Regardless it'll be enough to squish any CPU available on the market right then, which by in of itself makes it worth targetting by developers. I know you're a big software/microprocessor fan, but discrete graphics processors aren't going to go away just because 8-core chips become mainstream.
I'm not saying they're going away altogether any time soon. I'm saying GPGPU is going the way of the dodo in the consumer market. Anything that involves sending data back and forth between the CPU and discrete GPU, is doomed to fail due to the bandwidth wall. Integrated GPUs suffer less from that (but don't eliminate it), but they're far weaker to begin with and they still suffer from all the cumbersome heterogeneous programming issues.
Homogeneous computing has a much brighter future, with CPUs getting better at high throughput every generation, while offering a straightforward and well-behaved programming model.
Also, will CPU memory interfaces be able to keep up with 8-core, 512-bit SIMD units...? And in any case, high-end GPUs already have multiples more bandwidth than any CPU releasing in a few years' time.
You're looking at it all wrong. GPUs are wasteful with bandwidth and therefore they need a lot. This is not a good thing! Because they run thousands of threads, lots of on-die storage is required just to hold thread contexts. All these threads have to share tiny caches, so the miss rate is high and they have to reach out for data further away from the execution units. This costs a lot of power.
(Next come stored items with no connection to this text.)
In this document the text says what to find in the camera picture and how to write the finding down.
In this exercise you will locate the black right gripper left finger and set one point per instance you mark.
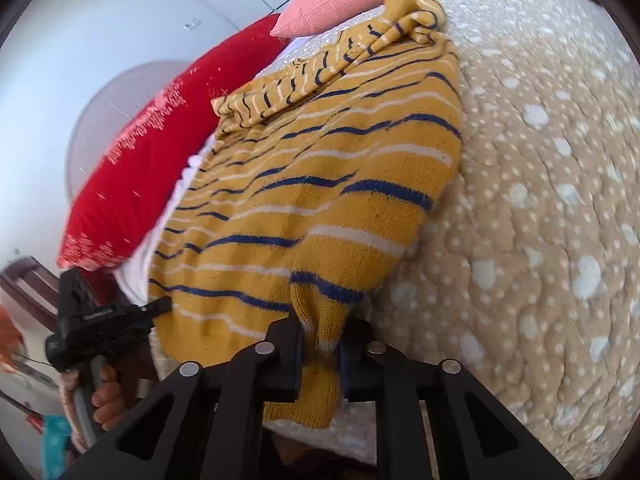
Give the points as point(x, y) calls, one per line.
point(202, 422)

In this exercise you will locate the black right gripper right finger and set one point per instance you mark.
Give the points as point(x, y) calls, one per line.
point(436, 421)

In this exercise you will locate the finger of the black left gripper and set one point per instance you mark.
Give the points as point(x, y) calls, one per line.
point(158, 307)

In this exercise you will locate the yellow striped knit sweater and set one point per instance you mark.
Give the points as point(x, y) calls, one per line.
point(321, 176)

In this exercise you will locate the person's left hand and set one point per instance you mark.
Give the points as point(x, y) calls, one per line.
point(109, 405)

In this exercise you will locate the red embroidered long pillow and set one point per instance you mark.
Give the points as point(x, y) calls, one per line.
point(129, 189)

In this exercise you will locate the beige heart-patterned quilt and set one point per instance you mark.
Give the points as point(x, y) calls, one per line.
point(528, 271)

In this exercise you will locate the white rounded headboard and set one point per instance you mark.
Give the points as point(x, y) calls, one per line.
point(107, 112)

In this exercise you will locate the white wall socket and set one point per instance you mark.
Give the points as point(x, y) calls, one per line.
point(192, 25)

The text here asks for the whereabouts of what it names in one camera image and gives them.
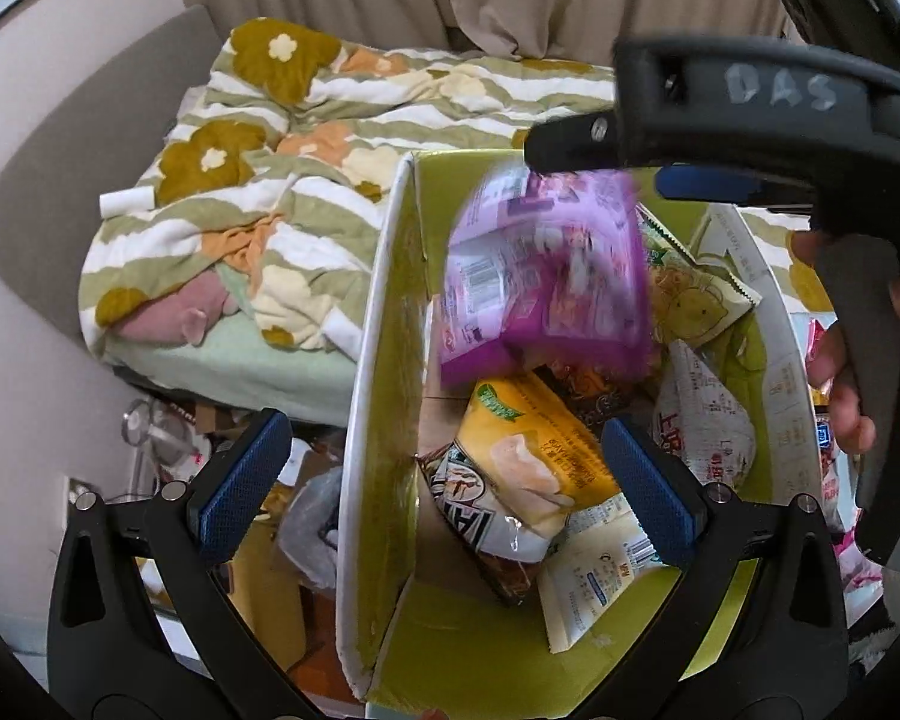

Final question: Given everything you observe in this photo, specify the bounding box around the purple snack bag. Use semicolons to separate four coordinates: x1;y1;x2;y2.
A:
439;160;652;385

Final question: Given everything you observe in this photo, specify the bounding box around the yellow barbecue chips bag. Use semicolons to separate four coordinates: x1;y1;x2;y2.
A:
418;372;619;606

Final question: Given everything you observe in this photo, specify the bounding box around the person's right hand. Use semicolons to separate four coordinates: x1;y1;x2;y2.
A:
790;229;900;457

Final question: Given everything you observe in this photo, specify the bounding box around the white red snack packet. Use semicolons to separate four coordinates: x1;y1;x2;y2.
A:
650;340;758;491

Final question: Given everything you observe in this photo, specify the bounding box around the green cardboard box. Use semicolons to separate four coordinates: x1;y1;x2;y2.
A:
336;149;821;718

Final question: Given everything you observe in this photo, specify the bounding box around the green striped floral blanket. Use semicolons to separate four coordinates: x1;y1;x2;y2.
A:
77;16;616;356

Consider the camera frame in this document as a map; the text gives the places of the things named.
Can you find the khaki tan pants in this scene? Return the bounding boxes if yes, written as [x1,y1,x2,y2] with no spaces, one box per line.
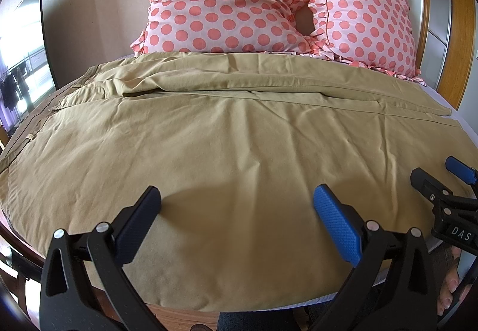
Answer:
[0,51,473,313]

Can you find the person's right hand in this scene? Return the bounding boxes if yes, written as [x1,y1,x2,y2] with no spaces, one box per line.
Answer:
[437,246,462,316]

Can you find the lavender bed sheet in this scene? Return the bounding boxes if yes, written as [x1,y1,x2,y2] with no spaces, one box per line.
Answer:
[0,54,478,311]

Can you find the right pink polka-dot pillow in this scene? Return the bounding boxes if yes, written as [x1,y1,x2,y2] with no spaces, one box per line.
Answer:
[303,0,424,84]

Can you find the black flat-screen television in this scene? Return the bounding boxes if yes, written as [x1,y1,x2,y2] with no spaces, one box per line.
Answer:
[1,0,57,135]

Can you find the wooden headboard frame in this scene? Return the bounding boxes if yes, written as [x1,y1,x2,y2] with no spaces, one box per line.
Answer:
[409,0,477,110]

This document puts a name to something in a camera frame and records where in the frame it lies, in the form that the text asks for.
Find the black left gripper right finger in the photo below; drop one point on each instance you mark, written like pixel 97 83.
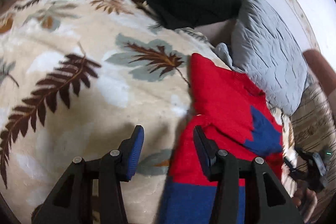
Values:
pixel 247 190

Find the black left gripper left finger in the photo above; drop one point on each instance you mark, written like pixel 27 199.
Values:
pixel 70 200

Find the red and blue knit sweater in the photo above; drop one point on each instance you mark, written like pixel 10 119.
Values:
pixel 232 111

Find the person's right hand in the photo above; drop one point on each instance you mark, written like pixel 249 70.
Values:
pixel 305 199

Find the striped brown bed sheet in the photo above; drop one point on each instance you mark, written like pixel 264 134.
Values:
pixel 314 130

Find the brown bolster cushion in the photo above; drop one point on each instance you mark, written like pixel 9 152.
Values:
pixel 322 70

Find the grey quilted pillow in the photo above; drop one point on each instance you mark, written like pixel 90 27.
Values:
pixel 263 48

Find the beige leaf-print fleece blanket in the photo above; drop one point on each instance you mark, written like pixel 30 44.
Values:
pixel 76 77

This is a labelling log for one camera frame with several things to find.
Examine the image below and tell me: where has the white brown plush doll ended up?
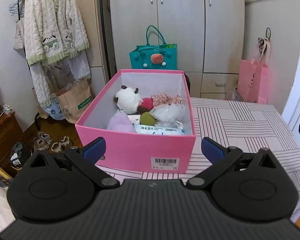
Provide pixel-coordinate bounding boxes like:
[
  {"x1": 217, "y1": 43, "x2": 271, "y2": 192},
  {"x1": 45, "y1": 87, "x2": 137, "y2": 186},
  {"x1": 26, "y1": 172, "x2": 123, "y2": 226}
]
[{"x1": 113, "y1": 84, "x2": 184, "y2": 116}]

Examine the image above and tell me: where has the pink paper shopping bag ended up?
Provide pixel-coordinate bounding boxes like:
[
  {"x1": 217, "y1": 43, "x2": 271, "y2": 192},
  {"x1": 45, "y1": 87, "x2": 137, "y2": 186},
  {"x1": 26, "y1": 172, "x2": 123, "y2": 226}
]
[{"x1": 238, "y1": 44, "x2": 271, "y2": 105}]

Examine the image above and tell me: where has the grey wooden wardrobe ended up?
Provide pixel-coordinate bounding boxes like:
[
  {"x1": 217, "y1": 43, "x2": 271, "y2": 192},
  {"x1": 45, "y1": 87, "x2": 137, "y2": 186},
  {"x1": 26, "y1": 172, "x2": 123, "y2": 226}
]
[{"x1": 110, "y1": 0, "x2": 244, "y2": 99}]

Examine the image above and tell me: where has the striped pink tablecloth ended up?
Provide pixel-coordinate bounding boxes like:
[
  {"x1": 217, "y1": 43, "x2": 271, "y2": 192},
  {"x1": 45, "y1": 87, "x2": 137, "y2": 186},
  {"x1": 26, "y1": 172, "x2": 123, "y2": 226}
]
[{"x1": 96, "y1": 98, "x2": 300, "y2": 222}]

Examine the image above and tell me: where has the blue white wipes packet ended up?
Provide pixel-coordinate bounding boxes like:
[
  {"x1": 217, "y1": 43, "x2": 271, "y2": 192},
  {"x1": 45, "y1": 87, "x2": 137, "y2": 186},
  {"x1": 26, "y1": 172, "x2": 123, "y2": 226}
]
[{"x1": 133, "y1": 124, "x2": 184, "y2": 135}]

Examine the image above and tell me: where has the teal felt tote bag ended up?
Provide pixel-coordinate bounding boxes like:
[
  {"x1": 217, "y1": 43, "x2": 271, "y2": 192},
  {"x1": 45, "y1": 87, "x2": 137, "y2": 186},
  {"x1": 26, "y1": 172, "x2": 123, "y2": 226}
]
[{"x1": 129, "y1": 25, "x2": 178, "y2": 70}]

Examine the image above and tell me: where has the black clothes rack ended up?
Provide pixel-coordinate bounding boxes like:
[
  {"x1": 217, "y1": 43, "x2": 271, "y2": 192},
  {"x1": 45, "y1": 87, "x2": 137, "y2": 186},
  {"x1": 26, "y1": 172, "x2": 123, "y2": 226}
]
[{"x1": 13, "y1": 0, "x2": 43, "y2": 67}]

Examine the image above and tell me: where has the white fluffy mesh item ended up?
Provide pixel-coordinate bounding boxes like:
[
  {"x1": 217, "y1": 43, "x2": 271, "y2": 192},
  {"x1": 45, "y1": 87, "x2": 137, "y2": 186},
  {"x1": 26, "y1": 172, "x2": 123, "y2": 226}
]
[{"x1": 149, "y1": 103, "x2": 185, "y2": 129}]

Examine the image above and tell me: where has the black suitcase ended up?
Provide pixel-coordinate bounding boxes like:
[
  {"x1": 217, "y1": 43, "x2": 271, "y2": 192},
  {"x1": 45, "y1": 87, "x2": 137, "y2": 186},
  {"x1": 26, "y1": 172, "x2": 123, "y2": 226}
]
[{"x1": 184, "y1": 73, "x2": 191, "y2": 94}]

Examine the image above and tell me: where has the purple plush toy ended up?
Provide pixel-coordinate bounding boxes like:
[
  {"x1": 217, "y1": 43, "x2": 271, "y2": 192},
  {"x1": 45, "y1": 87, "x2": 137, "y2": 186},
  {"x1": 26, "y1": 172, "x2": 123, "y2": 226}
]
[{"x1": 107, "y1": 112, "x2": 136, "y2": 133}]

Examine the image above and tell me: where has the pink cardboard box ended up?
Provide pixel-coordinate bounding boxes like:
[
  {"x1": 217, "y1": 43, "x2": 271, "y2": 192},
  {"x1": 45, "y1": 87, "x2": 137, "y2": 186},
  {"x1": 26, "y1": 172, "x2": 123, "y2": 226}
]
[{"x1": 75, "y1": 69, "x2": 196, "y2": 173}]

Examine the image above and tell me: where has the cream green knit cardigan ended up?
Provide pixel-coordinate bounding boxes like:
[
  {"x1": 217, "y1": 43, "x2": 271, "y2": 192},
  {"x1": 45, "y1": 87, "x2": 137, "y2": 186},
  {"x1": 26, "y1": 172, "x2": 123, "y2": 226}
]
[{"x1": 30, "y1": 0, "x2": 91, "y2": 108}]

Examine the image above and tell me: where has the pair of beige sandals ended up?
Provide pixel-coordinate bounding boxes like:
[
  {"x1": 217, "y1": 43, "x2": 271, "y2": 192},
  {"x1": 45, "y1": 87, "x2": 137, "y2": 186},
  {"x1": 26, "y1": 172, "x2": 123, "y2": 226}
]
[{"x1": 33, "y1": 132, "x2": 73, "y2": 153}]

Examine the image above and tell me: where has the wall hook with hair ties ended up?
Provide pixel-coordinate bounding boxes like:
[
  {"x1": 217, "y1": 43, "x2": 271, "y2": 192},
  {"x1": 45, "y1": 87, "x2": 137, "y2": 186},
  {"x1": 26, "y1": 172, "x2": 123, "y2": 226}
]
[{"x1": 257, "y1": 27, "x2": 271, "y2": 55}]

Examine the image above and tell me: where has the wooden side cabinet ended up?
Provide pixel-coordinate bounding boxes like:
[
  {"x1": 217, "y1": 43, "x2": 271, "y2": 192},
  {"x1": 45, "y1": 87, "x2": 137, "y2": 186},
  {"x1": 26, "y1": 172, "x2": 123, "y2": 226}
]
[{"x1": 0, "y1": 105, "x2": 23, "y2": 172}]

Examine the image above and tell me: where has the brown paper bag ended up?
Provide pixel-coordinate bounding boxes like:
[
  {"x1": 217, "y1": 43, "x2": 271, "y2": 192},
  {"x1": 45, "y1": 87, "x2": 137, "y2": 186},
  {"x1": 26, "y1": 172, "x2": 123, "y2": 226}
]
[{"x1": 56, "y1": 79, "x2": 93, "y2": 124}]

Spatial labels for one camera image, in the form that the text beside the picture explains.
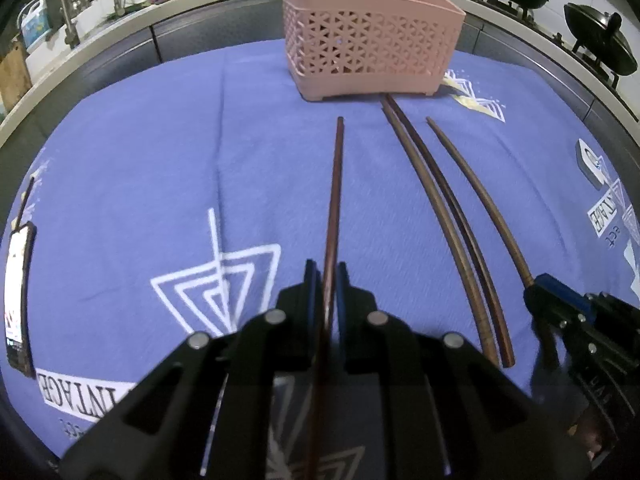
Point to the small white box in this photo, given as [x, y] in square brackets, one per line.
[592, 165]

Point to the black pot with lid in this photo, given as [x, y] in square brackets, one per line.
[600, 42]

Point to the blue detergent jug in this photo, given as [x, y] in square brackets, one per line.
[35, 25]

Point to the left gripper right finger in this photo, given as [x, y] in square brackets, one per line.
[447, 411]

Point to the reddish brown chopstick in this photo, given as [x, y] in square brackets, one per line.
[333, 229]

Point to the brown wooden chopstick thin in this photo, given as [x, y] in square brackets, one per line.
[491, 208]

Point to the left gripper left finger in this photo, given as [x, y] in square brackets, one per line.
[204, 411]

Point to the dark brown wooden chopstick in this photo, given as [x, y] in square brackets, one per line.
[469, 241]

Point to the pink perforated utensil basket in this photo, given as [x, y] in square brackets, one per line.
[355, 47]

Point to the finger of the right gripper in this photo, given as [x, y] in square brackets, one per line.
[554, 303]

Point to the steel kitchen faucet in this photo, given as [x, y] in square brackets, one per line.
[59, 17]

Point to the wooden cutting board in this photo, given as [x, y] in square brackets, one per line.
[14, 76]

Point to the blue printed tablecloth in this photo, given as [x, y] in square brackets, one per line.
[187, 196]

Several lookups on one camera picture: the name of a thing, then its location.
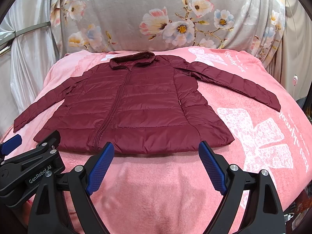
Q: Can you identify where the white satin curtain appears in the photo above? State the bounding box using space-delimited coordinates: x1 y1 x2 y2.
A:
1 0 59 135

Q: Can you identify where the white cable with switch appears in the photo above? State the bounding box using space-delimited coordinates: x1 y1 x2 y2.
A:
283 0 299 100

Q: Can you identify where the maroon puffer jacket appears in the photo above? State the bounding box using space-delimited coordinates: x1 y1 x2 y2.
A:
14 52 281 154

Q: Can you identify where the grey floral bedding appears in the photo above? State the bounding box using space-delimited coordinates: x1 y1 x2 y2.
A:
50 0 285 66

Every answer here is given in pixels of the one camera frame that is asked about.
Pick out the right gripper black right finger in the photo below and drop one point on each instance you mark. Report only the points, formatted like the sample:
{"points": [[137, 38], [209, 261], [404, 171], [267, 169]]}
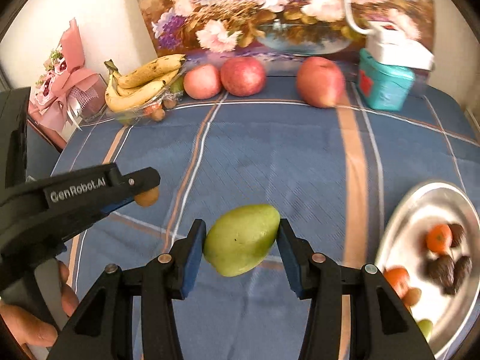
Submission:
{"points": [[360, 299]]}

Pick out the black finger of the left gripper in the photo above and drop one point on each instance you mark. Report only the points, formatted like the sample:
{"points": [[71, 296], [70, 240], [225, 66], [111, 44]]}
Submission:
{"points": [[127, 187]]}

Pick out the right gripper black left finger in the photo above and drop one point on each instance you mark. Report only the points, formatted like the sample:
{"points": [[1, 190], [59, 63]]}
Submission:
{"points": [[102, 325]]}

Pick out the tan round kiwi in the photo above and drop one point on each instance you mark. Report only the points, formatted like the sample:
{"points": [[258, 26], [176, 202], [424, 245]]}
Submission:
{"points": [[412, 297]]}

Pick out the orange tangerine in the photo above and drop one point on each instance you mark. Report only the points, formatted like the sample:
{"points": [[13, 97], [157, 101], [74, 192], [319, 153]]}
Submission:
{"points": [[438, 240], [399, 279]]}

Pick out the dark red wax apple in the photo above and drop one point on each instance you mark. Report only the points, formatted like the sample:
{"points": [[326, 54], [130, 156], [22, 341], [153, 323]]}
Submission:
{"points": [[441, 270]]}

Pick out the green mango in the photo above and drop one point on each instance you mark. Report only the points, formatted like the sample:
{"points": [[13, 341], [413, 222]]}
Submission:
{"points": [[241, 239]]}

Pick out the person's left hand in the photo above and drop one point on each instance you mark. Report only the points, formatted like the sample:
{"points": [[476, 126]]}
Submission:
{"points": [[28, 329]]}

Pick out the small green fruit in tray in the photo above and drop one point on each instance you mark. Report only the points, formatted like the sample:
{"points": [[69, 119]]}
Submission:
{"points": [[426, 328]]}

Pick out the silver metal tray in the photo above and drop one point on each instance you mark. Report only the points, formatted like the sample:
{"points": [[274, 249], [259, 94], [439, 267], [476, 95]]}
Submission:
{"points": [[403, 244]]}

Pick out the clear glass fruit bowl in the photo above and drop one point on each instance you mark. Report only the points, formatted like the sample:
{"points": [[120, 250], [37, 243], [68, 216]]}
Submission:
{"points": [[155, 110]]}

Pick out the pink flower bouquet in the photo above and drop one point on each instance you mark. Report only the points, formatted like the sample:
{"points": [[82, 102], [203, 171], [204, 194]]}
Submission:
{"points": [[68, 92]]}

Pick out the dark date fruit lower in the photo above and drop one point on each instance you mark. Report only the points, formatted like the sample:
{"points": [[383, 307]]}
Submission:
{"points": [[462, 270]]}

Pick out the dark date fruit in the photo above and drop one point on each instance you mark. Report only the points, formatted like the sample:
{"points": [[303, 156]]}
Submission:
{"points": [[462, 270], [458, 234]]}

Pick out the yellow banana bunch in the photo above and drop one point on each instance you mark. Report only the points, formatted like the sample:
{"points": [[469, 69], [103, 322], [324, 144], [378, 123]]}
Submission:
{"points": [[130, 91]]}

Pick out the dark date fruit upper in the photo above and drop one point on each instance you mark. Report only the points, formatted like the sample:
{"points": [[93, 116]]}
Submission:
{"points": [[458, 234]]}

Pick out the blue plaid tablecloth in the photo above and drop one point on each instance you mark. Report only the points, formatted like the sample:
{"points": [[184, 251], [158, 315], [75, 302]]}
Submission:
{"points": [[335, 174]]}

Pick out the pale pink apple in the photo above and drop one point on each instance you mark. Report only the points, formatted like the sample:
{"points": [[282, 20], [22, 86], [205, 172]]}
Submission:
{"points": [[202, 82]]}

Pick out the red apple middle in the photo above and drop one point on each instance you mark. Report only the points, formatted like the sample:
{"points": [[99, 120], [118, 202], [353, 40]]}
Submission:
{"points": [[243, 76]]}

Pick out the flower painting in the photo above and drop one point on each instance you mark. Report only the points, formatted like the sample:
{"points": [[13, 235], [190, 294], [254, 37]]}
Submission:
{"points": [[299, 27]]}

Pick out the large red apple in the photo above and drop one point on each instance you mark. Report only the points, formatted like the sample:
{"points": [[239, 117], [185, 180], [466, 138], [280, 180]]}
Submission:
{"points": [[320, 82]]}

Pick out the teal house-shaped tin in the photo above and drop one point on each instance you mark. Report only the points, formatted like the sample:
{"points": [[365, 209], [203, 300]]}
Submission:
{"points": [[383, 87]]}

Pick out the white power adapter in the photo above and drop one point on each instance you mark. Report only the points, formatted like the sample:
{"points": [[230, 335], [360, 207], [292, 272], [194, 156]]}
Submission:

This problem is only getting worse. It's not the ALUs that consume the most power, it's getting data into them. And power is the limiting factor to scaling performance. CPUs are not nearly as much affected by this. Haswell quadrupled FLOPS per cycle over Westmere, while increasing clock frequency and actually reducing power consumption. So we're seeing a stark convergence in FLOPS/Watt.
And again, the discrete GPU market is in decline. Integrated GPUs have to share the same bandwidth as the CPU. DDR4 and on-package or on-die DRAM can increase that bandwidth, but incur a cost that is delaying them from widespread use. And because GPUs need higher bandwidth per FLOP than the CPU cores, things are evolving in favor of the CPU cores.